Barack Obama recently gave his final State of the Union address, and since we’re interested in analyzing text data at Civis Analytics, I figured I ought to see if I could discover anything interesting. Rather than trying to understand the conversation on social media as we’ve done in previous work, I decided to take a somewhat longer view, comparing the text of this year’s speech to the texts of all of the previous addresses, starting with George Washington’s first address in 1790.
It turns out that one can use data science to get some pretty interesting insights out of State of the Union addresses with just some very simple text analysis methods.
- There appear to be a few major turning points in the State of the Union timeline where there are large, lasting shifts in the language used. In particular, the period from 1815 until World War I and the period after World War II form coherent blocks of time during which addresses are similar to each other but dissimilar from other time periods.
- Speeches near each other in time tend to be more similar, but the words that make them similar differ: for example, Barack Obama’s 2016 speech was similar to George W. Bush’s because of discussion of terrorism, but it was similar to Clinton’s speeches because of discussion about jobs, young people, and technology.
- The salient topics in Barack Obama’s addresses are jobs, kids, college, clean energy, terrorism, Iraq, and Afghanistan.
- Looking at a few key topics from the past 40 years, we see that Bill Clinton spoke a lot about kids and families compared to other recent presidents, George W. Bush spoke a lot about terrorism, and Barack Obama spoke a lot about jobs and businesses. Also, mentions of oil and energy fell off after Jimmy Carter’s addresses but have increased in the past few years.
Here’s a quick visualization for that last point. I’ll explain it in more detail later.
In the rest of the post, I’ll explain a simple method for computing similarities between addresses before presenting a broad historical overview with analyses of topical and linguistic change over time. I’ll then focus in on Barack Obama’s addresses and how they related to some trends in the past 40 years, before offering a few parting thoughts.

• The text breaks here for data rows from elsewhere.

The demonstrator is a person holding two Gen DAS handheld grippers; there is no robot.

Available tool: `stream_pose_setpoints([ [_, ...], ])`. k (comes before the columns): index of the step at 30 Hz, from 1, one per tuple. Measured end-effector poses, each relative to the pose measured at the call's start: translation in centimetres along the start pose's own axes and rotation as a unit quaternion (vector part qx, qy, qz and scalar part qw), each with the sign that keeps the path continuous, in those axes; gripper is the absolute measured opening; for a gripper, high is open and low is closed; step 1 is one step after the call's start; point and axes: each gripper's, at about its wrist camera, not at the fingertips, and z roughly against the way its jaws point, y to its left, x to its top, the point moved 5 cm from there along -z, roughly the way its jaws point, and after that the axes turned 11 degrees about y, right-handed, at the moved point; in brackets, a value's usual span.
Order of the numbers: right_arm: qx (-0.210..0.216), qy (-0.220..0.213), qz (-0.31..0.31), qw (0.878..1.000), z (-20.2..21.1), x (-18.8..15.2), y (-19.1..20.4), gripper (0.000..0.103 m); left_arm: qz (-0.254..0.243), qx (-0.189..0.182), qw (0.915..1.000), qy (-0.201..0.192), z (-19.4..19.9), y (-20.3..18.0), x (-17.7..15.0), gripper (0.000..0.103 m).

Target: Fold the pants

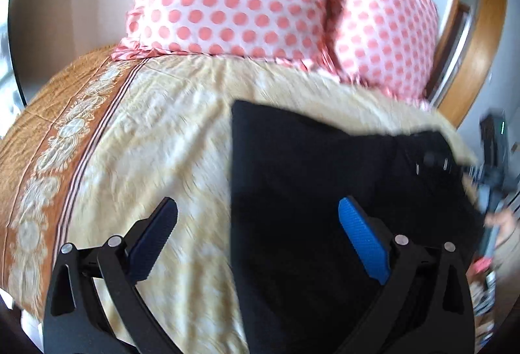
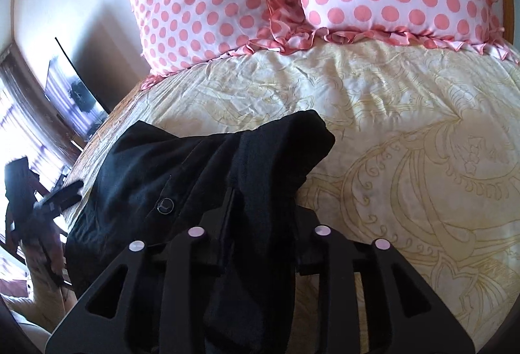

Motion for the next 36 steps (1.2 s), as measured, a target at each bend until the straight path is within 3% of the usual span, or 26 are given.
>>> stream_pose_setpoints([
  [2,0.006,0.003,-0.002,1.000,-0.2,0.1,-0.1,0.034,0.026,-0.029,0.9990,0.022,-0.8,1.2,1.7,0.096],
  [3,0.010,0.005,-0.004,1.000,-0.3,0.2,-0.1,0.035,0.033,-0.047,0.9974,0.044,-1.8,1.9,2.6,0.090],
  [7,0.027,0.008,-0.013,0.999,-0.6,0.3,-0.5,0.036,0.043,-0.088,0.9892,0.109,-5.3,2.5,4.2,0.079],
  [9,0.036,0.010,-0.018,0.999,-0.7,0.3,-0.6,0.036,0.035,-0.086,0.9893,0.112,-6.0,2.2,4.8,0.077],
  [12,0.045,0.012,-0.023,0.999,-0.8,0.4,-0.8,0.036,0.022,-0.106,0.9849,0.135,-6.7,0.8,5.2,0.067],
  [16,0.057,0.016,-0.028,0.998,-1.0,0.5,-0.9,0.037,0.006,-0.090,0.9852,0.145,-7.5,0.0,5.6,0.067],
  [18,0.065,0.013,-0.030,0.997,-1.2,0.6,-1.0,0.038,0.010,-0.091,0.9845,0.149,-7.9,0.0,5.7,0.061],
  [20,0.060,0.003,-0.016,0.998,-1.0,0.4,-0.6,0.033,0.015,-0.089,0.9855,0.144,-7.8,0.2,5.8,0.050],
  [21,0.060,-0.001,-0.012,0.998,-0.9,0.4,-0.5,0.026,0.017,-0.086,0.9865,0.138,-7.7,0.2,5.9,0.035],
  [22,0.059,-0.006,-0.007,0.998,-0.7,0.4,-0.2,0.023,0.018,-0.084,0.9880,0.128,-7.3,0.3,6.0,0.028],
  [23,0.060,-0.011,-0.004,0.998,-0.5,0.5,-0.1,0.021,0.018,-0.090,0.9882,0.123,-7.1,0.3,6.1,0.015],
  [30,0.057,-0.030,0.019,0.998,0.7,3.3,0.8,0.017,-0.001,-0.077,0.9922,0.098,-6.3,-0.5,7.6,0.009],
  [36,0.030,-0.067,0.031,0.997,0.1,10.4,0.8,0.017,0.015,-0.064,0.9964,0.053,-7.2,-0.1,14.1,0.009],
])
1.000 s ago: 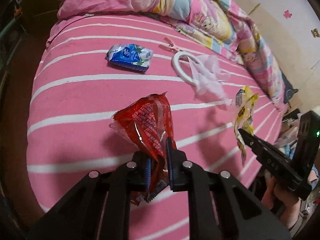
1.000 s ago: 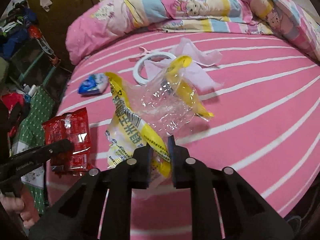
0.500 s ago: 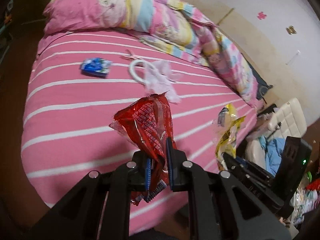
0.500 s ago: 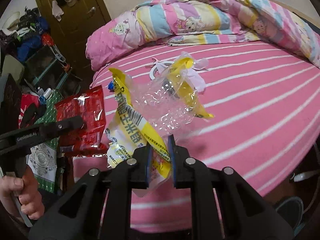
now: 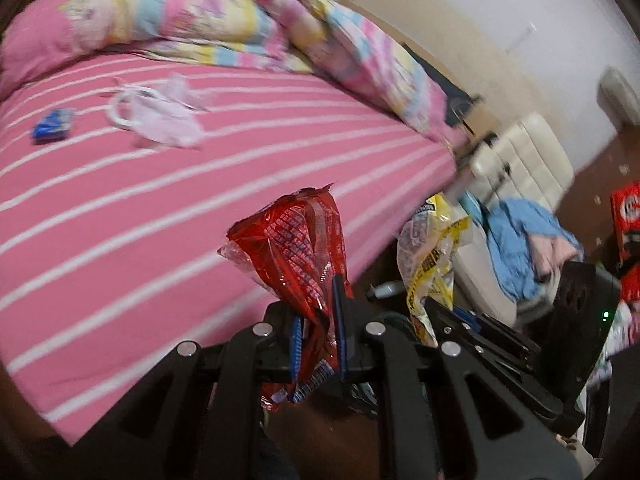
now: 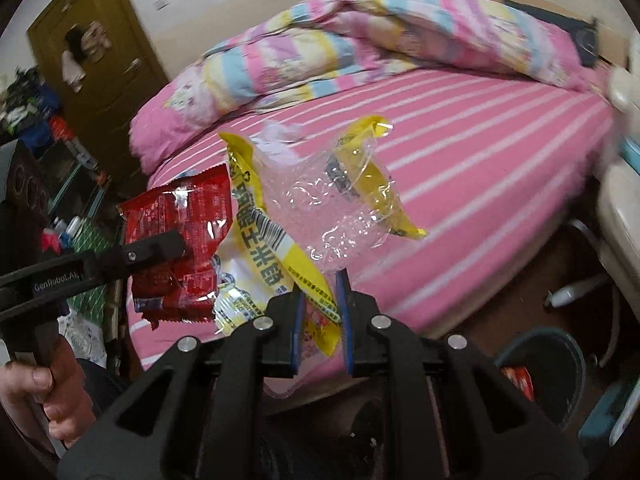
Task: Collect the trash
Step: 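Carry the red packet and yellow-labelled bag with both grippers over the trash bin, then open both grippers over the bin to drop the red packet and bag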
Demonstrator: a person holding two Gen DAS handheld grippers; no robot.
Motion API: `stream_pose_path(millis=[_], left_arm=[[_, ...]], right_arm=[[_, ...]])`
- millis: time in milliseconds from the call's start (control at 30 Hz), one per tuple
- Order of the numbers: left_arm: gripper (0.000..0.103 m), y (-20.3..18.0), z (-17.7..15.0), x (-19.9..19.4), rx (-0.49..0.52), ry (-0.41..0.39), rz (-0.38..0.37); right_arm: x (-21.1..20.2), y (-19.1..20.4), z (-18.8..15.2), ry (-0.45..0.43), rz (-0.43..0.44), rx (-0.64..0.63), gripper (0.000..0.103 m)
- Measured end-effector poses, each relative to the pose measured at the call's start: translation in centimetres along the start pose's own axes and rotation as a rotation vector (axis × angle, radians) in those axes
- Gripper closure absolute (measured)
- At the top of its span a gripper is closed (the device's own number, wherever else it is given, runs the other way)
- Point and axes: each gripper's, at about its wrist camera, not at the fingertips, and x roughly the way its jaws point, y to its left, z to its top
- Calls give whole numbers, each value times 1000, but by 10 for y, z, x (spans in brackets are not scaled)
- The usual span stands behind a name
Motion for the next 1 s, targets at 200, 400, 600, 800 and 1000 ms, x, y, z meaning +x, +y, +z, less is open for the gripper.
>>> stream_pose_path(millis=[200, 400, 600, 800, 1000], left_arm=[[90, -64, -25, 56, 81, 118, -59], [90, -123, -56, 118, 175, 250, -101], [90, -164, -91, 181, 238, 382, -124], [90, -189, -120, 242, 276, 498, -124], [89, -199, -133, 296, 287, 590, -123]], right_arm=[[-22, -80, -32, 2, -71, 124, 88], [-35, -161, -76, 24, -139, 259, 88], [-28, -232, -121, 101, -201, 394, 87], [-4, -277, -155, 215, -276, 462, 87], [26, -321, -177, 313, -311, 506, 87]])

Computing similarities between addresses
A lot of this post is about comparing different State of the Union addresses to
see how similar they are. Here’s the (relatively simple) text analysis methodology for doing that.
I took the data set of State of the Union address texts and performed the following steps:
- split each address into sentences, and each sentence into words;
- combined the list of sentences for each address into a bag of words;
- removed stopwords (e.g., “the”, “a”, “an”), very rare words, numbers, and punctuation;
- created a sparse matrix with the word counts for each speech (number of addresses by number of words);
- weighted the words using log entropy weighting;
- and finally computed the cosine similarity between each pair of address row vectors.
This results in a matrix of similarity scores between addresses, which can be
visualized as follows.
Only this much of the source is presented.